▶ **Task directions**
Make an exact copy of the lines from the one holding "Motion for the" through the last line of the material, and output nothing else.

▶ **Dataset excerpt**
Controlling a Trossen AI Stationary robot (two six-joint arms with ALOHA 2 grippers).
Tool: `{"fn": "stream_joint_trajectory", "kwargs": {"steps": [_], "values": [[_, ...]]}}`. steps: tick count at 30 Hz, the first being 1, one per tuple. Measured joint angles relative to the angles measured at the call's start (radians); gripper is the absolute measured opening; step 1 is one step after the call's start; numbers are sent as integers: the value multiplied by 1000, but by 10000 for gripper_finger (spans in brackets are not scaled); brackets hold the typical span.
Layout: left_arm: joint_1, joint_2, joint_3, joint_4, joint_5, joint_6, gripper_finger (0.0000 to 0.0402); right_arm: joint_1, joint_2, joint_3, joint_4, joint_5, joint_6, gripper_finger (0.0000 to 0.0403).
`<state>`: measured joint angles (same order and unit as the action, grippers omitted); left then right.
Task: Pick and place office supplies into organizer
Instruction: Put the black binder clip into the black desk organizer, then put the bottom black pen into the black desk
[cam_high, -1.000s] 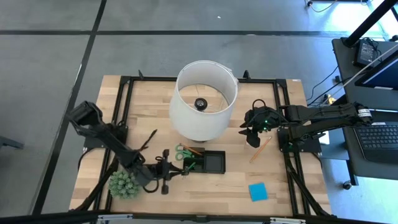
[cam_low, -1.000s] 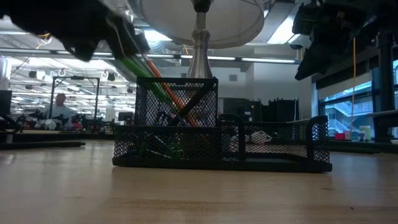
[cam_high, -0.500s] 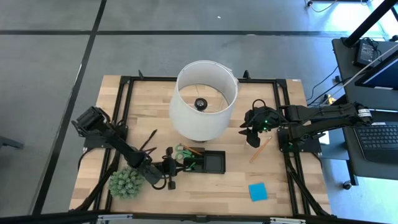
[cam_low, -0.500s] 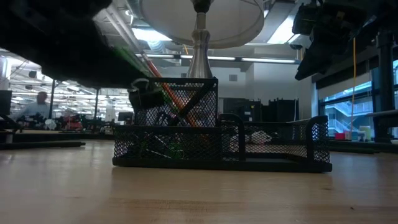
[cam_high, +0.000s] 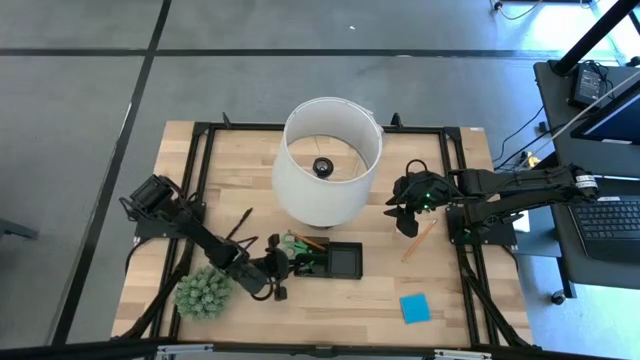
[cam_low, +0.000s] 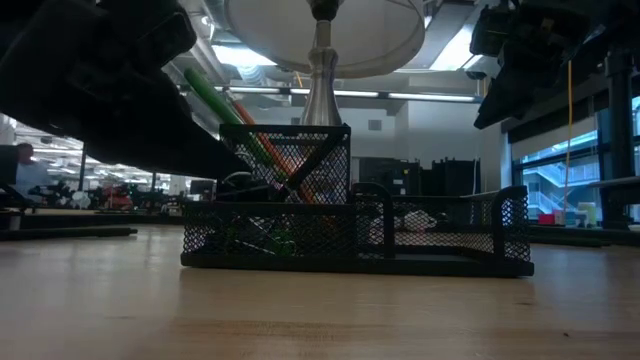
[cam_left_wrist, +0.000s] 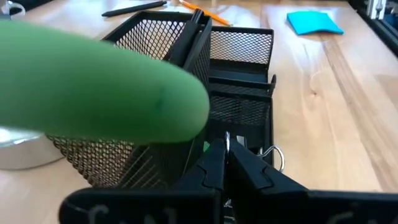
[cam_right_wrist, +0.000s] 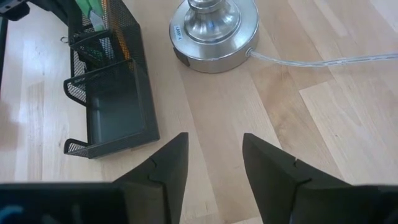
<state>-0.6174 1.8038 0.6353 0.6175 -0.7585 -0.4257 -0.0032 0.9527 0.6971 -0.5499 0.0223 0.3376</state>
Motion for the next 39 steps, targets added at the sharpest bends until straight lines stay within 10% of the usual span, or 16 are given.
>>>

▶ **Answer to the problem**
Motion for the next 39 steps, targets added at the sharpest bends until straight lines stay within 10% of the usual span, or 16 are given.
>>>

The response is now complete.